GROZNY — Ultranationalists made a rare visit to Chechnya this week, invited by local officials seeking to combat growing racism nationwide against people from the North Caucasus.

The head of the banned Slavic Union, whose logo is a stylized swastika, was among the handful of nationalists who toured the tiny republic.

"I was very surprised by what I saw here. You can meet normal people and just chat with them. … I saw no aggression in Chechnya," Slavic Union leader Dmitry Dyomushkin said on his web site, Demushkin.com, before his departure from Chechnya on Wednesday.

Pictures posted on his site showed the bearded nationalist leader posing in Chechen cities wearing a black and white T-shirt with the words: "I am Russian." He also met local lawmakers and reporters to discuss Chechen culture.

Explaining the invitation to the nationalists, Chechnya's top official for external relations and national policy, Shamsail Saraliyev, said in Grozny, "We don't want to fight with anyone on nationalistic grounds."

The unlikely visit by nationalists comes amid mounting racial tensions. Violent clashes between natives of the North Caucasus and ethnic Slavs in Moscow have raised concerns.

President Dmitry Medvedev on Tuesday reassured a group of Muslim spiritual leaders of the need to overcome xenophobia.

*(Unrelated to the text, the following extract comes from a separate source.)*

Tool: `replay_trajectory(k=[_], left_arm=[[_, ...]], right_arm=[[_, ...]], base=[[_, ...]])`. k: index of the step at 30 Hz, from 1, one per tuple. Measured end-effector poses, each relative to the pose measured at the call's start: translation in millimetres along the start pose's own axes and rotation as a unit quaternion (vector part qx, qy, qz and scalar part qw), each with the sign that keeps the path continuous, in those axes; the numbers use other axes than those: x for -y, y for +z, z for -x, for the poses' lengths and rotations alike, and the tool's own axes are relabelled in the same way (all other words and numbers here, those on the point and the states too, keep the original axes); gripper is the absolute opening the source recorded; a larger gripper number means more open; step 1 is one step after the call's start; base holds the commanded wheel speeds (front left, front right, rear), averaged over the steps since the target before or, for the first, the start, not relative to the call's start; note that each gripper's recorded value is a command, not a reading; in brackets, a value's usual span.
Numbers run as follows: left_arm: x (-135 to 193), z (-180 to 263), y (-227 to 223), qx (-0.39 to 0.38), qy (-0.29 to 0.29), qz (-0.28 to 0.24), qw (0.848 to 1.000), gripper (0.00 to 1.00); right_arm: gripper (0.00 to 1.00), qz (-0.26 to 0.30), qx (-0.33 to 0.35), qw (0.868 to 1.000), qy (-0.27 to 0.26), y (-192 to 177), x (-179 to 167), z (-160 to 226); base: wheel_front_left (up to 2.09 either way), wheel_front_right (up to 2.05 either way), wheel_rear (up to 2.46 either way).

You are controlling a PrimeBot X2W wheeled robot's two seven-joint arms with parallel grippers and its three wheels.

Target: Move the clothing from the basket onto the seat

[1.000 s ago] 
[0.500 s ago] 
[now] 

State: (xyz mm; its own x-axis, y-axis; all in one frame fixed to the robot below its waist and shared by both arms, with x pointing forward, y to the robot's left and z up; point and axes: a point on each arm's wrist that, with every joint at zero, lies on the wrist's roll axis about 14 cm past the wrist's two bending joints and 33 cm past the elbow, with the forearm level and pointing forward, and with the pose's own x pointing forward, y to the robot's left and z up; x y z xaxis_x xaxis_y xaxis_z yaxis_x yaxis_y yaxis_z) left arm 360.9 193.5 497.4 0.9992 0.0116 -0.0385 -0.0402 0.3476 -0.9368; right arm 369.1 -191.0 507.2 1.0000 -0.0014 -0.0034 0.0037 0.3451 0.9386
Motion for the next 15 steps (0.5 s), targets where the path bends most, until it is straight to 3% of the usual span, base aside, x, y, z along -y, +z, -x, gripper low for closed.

He spoke in Nalchik in Kabardino-Balkaria, not far from Chechnya.

Dyomushkin offered praise to migrants from the North Caucasus who hold menial jobs in the Russian heartland.

"All the people of Russia should be glad that streets in our Russian cities are clean," he said.

The migrant workers often say they are treated with suspicion by ethnic Slavs and often face racism.

"If you value the fight against alcoholism, drug abuse and gay parades … then I think [we ethnic Slavs] have common values with Chechens," Dyomushkin said.

But not everyone approved of the nationalists' jaunt to Chechnya.

"I am taken aback that they were invited, but it is good they know what is happening in Chechnya," said Maxim Shevchenko, a television journalist and member of the Public Chamber.

In Grozny for a literature event, Shevchenko said in an interview that he had turned down an invitation to meet them. "I don't want to speak to people who spread fascist ideas," he said.